Thanks for your help.


----------



## simon333 (Oct 30, 2014)

If you have DIY skills and would like to save some money there is this option !

Follow this link.


----------



## El carajillo (Mar 16, 2013)

You can remove the"SWAGED" area on the end of the steam valve with a junior hacksaw quite easily. Having done this I found the spindle valve and the seat "appeared" OK but still leaked.

I also tried reworking the taper on the end of the spindle and the tapered seat, all without success.

In addition to the soft brass needle and seat, particles of scale from descaling settle on the seat and gouge grooves when the valve is closed.

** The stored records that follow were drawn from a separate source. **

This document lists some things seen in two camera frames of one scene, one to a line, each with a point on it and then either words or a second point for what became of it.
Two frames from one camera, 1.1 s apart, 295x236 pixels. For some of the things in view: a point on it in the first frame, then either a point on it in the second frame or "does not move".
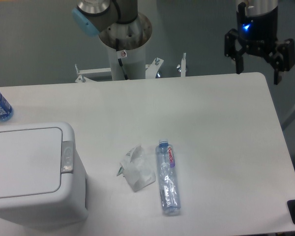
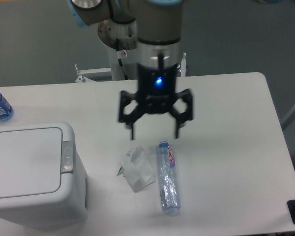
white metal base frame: [151, 70] does not move
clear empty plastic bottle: [170, 196] does not move
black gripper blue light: [259, 34] → [156, 88]
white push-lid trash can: [37, 179] does not move

In my opinion it is not worth the effort.


----------



## Pompeyexile (Dec 2, 2013)

Only £33 for a new valve and I know one end of a spanner from another so I'll give it a go.


----------



## El carajillo (Mar 16, 2013)

Pompeyexile said:


> Only £33 for a new valve and I know one end of a spanner from another so I'll give it a go.


It requires a 5 or 6 mm allen key and a 17 mm O/E spanner or adjustable You may well need a heavy bladed flat screwdriver to "lever" the steam valve out of the boiler, they tend to corrode themselves in. Just gentle leverage and move S/valve about. Clean around S/valve first and blow any bits away just before you lift it out, don't let bits drop into boiler.


----------